I am surprised that the Chinese haven't figured out a way to
The Chinese are more interested in eating the shoots than playing with the
Seriously, have you seen the use of bamboo as scaffolding in high-rise
buildings in places like China and Hong Kong? Its preferred over steel
scaffolding in that part of the woods. As for bamboo studs and beams I think
its stronger than wood per weight but how do you nail it together?
This is just a matter of personal taste. It's a different look. We're
used to the hardwood look, but wood is just one material that can be
used as a floor, and it's just a matter of being open-minded to other
looks. The trick, for me, was just to realize that it's *not* wood.
If you stop comparing it to hardwood, you will stop thinking it looks
"inferior" and will instead just think it looks different.
For me, I actually like that it has all the properties of a good
hardwood floor, but with a different look. We have a whole lotta
hardwood in my house already, but we're doing one room in bamboo just
for variety's sake.
I have vertical [natural] bamboo, and it is nowhere near a hard as oak.
My dog has clawed it up [without breaking the finish] and has not done
so on the oak in my house. So although I like it, the hardness stuff is bs.
OK, it *ISNT* harder than oak, because I have had the house for 10
years, with the same dog, and the 10 year old[actually 16 yo] oak floors
are relatively speaking, undamaged. So there is a gravity shift between
my living room and my hallway[and bedrooms] then bamboo is in fact not
harder than oak.
Well, it is relatively easy to test a single sample or even a
particular manufacturer's product that is controlled to use the same
raw material and go through the same process(es).

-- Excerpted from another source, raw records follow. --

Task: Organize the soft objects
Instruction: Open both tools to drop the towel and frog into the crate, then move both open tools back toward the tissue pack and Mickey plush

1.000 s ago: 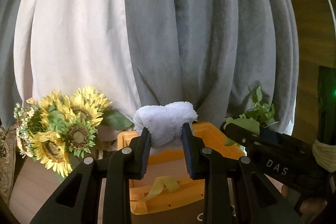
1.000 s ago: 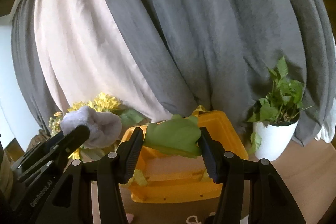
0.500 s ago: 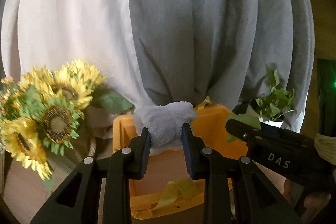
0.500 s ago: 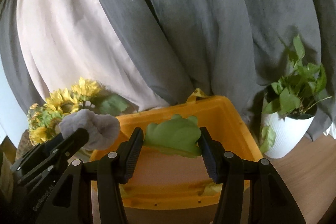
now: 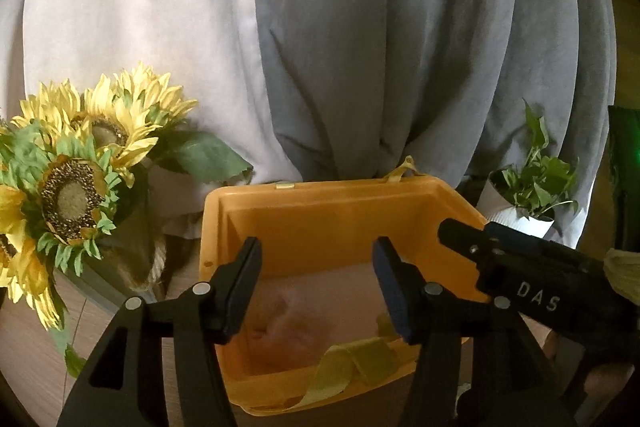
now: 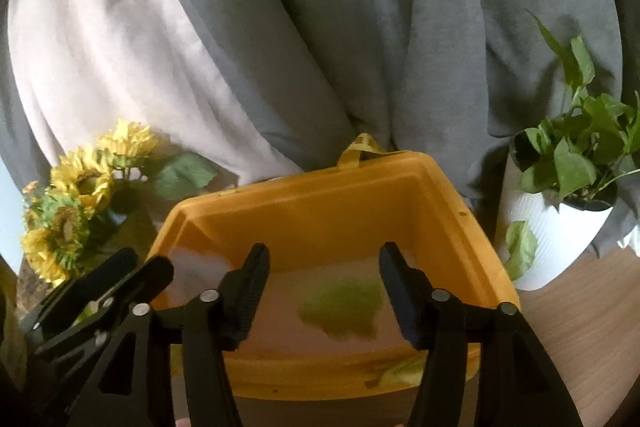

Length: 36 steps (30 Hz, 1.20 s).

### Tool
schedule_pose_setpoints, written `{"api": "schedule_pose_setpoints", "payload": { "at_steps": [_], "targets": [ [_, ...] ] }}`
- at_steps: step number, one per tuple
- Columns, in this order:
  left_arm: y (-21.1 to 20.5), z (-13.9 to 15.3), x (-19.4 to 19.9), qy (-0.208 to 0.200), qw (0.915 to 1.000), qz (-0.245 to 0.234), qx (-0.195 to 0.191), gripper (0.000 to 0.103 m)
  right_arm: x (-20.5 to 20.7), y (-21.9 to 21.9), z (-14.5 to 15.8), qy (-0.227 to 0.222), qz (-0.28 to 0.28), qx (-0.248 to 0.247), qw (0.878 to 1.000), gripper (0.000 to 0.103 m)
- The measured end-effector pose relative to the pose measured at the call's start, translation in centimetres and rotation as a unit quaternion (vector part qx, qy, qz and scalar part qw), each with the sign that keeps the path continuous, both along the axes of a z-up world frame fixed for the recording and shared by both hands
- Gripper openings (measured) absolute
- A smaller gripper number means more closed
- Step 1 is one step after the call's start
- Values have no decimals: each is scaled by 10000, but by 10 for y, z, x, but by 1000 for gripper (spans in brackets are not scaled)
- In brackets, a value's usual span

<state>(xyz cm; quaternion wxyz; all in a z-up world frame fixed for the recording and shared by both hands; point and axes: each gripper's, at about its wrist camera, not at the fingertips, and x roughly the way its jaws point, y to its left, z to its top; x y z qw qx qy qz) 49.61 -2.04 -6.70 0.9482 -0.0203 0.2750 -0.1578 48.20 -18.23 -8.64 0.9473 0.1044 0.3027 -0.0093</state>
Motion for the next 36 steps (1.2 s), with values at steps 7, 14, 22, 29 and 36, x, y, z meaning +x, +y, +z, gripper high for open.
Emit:
{"api": "schedule_pose_setpoints", "payload": {
  "at_steps": [7, 14, 22, 29, 36],
  "targets": [
    [-4, 8, -17, -144, 9998, -28, 158, 58, -8, -10, 4, -29, -175, -17, 9998, 61],
    [-3, 23, -41, -301, 9993, 32, 197, 64, -31, -13, 12, -121, -244, -32, 9996, 61],
    [-2, 41, -70, -510, 9983, 63, 263, 68, -61, -14, 30, -352, -338, -47, 9988, 61],
    [-2, 55, -98, -699, 9970, 67, 314, 69, -88, -14, 42, -531, -388, -65, 9978, 65],
    [2, 63, -123, -808, 9962, 64, 323, 70, -115, -15, 50, -656, -421, -73, 9969, 67]
  ]
}}
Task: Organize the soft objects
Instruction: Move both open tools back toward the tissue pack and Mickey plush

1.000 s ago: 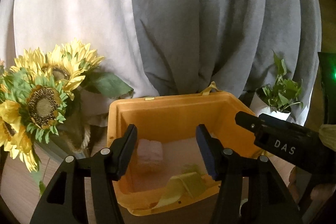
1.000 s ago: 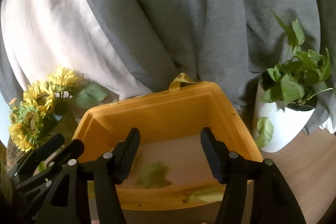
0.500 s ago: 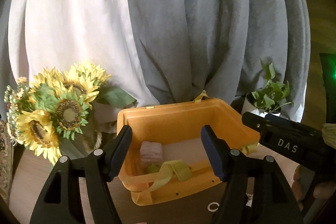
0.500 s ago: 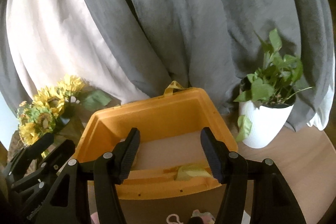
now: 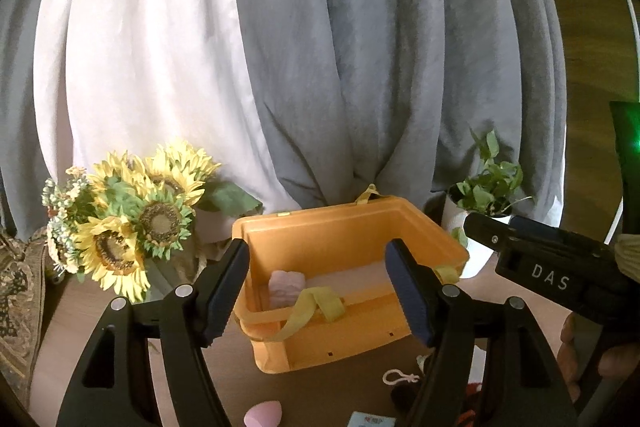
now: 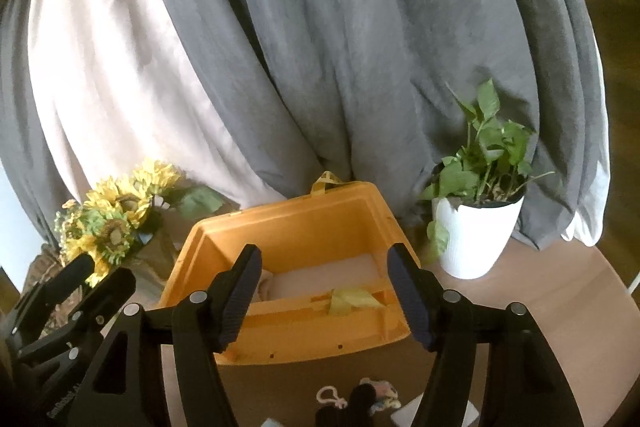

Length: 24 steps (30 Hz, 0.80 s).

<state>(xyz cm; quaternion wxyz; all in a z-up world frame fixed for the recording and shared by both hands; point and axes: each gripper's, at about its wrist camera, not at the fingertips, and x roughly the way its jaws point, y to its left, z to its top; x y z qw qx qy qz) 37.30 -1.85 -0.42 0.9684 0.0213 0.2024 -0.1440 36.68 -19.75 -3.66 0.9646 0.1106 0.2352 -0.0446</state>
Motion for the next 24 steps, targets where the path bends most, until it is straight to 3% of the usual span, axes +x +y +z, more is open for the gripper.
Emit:
{"api": "schedule_pose_setpoints", "payload": {
  "at_steps": [24],
  "targets": [
    [16, -16, -71, 327, 9992, -164, 144, 72, -82, 15, -9, 175, -77, -62, 9998, 67]
  ]
}}
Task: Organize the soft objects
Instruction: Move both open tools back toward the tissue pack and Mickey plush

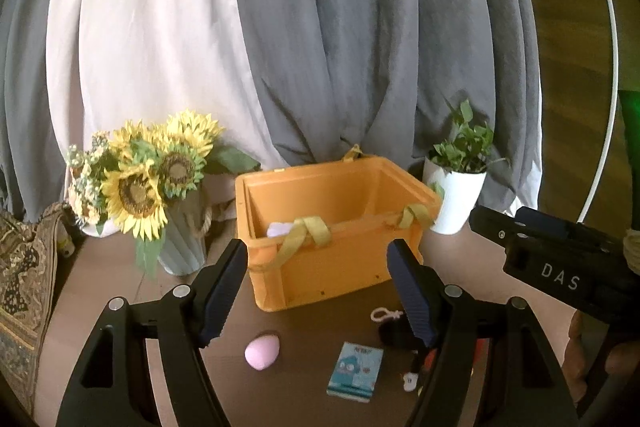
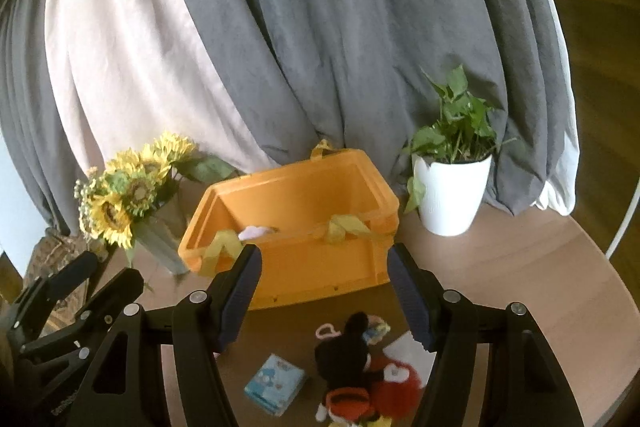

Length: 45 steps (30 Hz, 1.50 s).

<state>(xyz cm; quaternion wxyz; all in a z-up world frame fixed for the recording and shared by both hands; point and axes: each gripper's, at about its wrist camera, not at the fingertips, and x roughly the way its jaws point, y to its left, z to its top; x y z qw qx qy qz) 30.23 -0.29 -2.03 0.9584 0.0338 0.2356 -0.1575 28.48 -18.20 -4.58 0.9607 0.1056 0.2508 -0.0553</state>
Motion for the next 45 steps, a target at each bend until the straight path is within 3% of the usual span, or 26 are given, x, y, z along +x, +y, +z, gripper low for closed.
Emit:
{"api": "schedule_pose_setpoints", "payload": {
  "at_steps": [16, 30, 45],
  "targets": [
    [4, -31, -35, 424, 9987, -241, 130, 72, -43, 14, -29, 388, -14, -148, 9991, 67],
    [6, -68, -40, 870, 9951, -383, 286, 72, -50, 21, -61, 812, 43, -208, 9965, 67],
    [0, -123, -27, 1321, 9884, -582, 475, 72, -39, 36, -104, 1100, 174, -939, 9893, 66]
  ]
}}
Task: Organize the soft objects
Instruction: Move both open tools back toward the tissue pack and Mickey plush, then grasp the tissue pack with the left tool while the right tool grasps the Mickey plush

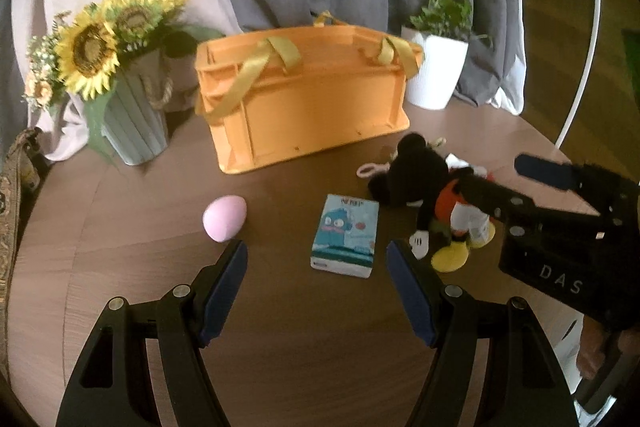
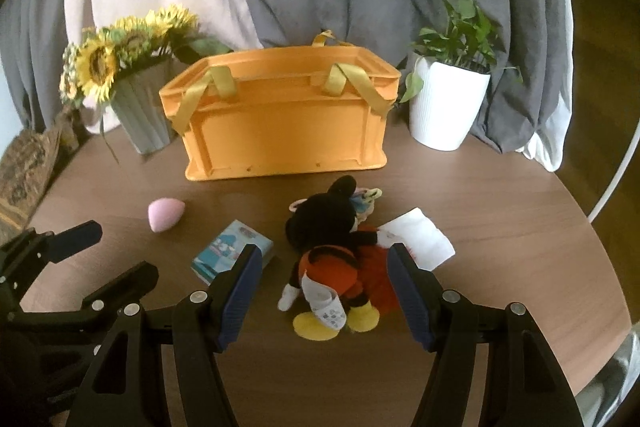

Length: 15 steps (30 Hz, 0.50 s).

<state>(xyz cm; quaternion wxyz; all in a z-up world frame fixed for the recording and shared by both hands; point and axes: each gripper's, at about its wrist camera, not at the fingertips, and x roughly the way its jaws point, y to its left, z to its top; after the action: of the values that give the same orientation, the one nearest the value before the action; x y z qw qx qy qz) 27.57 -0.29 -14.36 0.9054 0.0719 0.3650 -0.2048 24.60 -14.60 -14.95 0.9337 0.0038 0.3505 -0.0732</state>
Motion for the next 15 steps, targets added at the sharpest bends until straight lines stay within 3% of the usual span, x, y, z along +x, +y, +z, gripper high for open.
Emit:
{"api": "schedule_pose_setpoints", "payload": {
  "at_steps": [15],
  "targets": [
    [-23, -43, 21, 142, 9987, -384, 290, 72, 17, 6, -29, 113, 440, -780, 9959, 62]
  ]
}}
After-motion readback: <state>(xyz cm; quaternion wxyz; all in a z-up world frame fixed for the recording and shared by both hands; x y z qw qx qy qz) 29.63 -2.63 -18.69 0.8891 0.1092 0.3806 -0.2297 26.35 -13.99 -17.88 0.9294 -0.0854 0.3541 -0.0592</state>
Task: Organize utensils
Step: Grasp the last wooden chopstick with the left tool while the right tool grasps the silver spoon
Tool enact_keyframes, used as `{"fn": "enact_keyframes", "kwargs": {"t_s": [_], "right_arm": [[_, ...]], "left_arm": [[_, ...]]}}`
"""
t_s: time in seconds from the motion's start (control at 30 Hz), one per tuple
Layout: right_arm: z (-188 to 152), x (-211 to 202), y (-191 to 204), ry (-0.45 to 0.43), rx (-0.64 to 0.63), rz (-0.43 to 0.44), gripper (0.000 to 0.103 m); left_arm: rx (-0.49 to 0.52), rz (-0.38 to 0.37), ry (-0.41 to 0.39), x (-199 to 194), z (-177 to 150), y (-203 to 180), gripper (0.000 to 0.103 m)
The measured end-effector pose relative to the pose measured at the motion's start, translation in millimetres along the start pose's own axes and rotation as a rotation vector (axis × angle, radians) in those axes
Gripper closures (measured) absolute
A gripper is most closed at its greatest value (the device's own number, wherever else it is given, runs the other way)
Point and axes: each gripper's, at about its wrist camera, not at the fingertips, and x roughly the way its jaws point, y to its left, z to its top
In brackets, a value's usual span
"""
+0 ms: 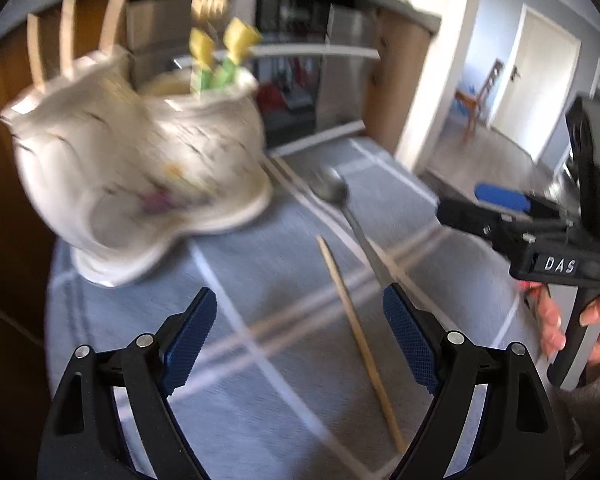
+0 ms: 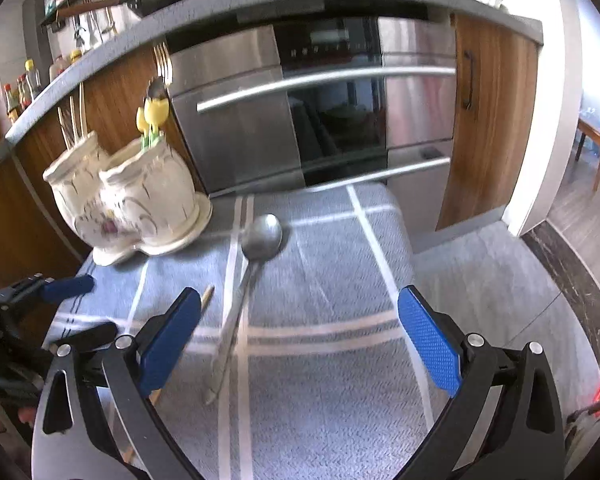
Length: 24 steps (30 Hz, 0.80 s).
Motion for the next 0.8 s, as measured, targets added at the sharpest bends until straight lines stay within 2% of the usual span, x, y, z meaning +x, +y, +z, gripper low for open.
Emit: {"fn": "enact_keyframes", "kwargs": {"t_s": [0.07, 0.13, 0.3, 0.33, 0.4, 0.43, 0.6, 0.7, 0.8], "right_arm": [[-0.4, 3.1, 0.0, 0.021, -0.001, 0.015, 0.008], [-0.4, 8.8, -0.3, 0.046, 0.003, 0.028, 0.018], [-0.3, 20.9, 7.2, 0.096, -0.027, 0.037, 0.05], [-0.2, 24.3, 9.1, 0.109, -0.035, 0.037, 0.053], [1.7, 30.3, 11.3, 0.131, -0.037, 0.049, 0.067], [3.4, 34.4, 12.6, 0.147, -0.034, 0.064, 0.07], [12.0, 52.2, 21.3, 0.19, -0.044, 0.097, 0.073], [17.0, 66.4, 25.6, 0.218, -0.049, 0.098, 0.073], [20.0, 75.6, 30.5, 0.232, -0.066, 0.089, 0.075]], "left_arm": [[0.007, -0.017, 0.034, 9.3, -1.0, -6.5, 0.024], [0.003, -0.022, 0.068, 18.5, -0.3, -10.1, 0.036], [-0.044, -0.07, 0.114, 34.5, 6.0, -8.6, 0.062], [-0.047, -0.071, 0.12, 37.6, 7.6, -9.4, 0.065], [-0.057, -0.08, 0.133, 44.5, 11.2, -8.9, 0.073], [-0.059, -0.078, 0.136, 47.5, 12.7, -9.0, 0.074], [-0.011, -0.031, 0.123, 53.9, 20.3, -15.2, 0.076], [0.042, 0.023, 0.115, 56.7, 22.4, -19.5, 0.086], [0.079, 0.036, 0.114, 56.2, 22.7, -17.2, 0.094]]}}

But there are so
many varieties of bamboo and such variability between them that you
might as well be comparing an average of all the hardwood species in
North America and claiming "it" is harder or softer than, say,
Brazilian Cherry--it's apples and oranges.
A _very_ quick search found Janka hardness ratings for bamboo floorings
from 1820 to 1155 on a set of roughly a half-dozen "samples". Beyond
the factor of which bamboo was used to begin with, the hardness of a
flooring will depend strongly on vertical/horizontal grain,
composite/sawn material, caramelized treatment for color (softens it a
bunch), etc., etc., etc., ...
The upshot is both sides of the argument here could well be right--some
samples test as hard as or harder than either white (~1360 typical) or
red (~1300 typical) oak while others don't come close.
I have "engineered" bamboo floors and they dent easier than hardwood, but
thats because its a thin layer of bamboo over a plywood backing. I thing
"pure" bamboo would hold up much better. What kind do you have?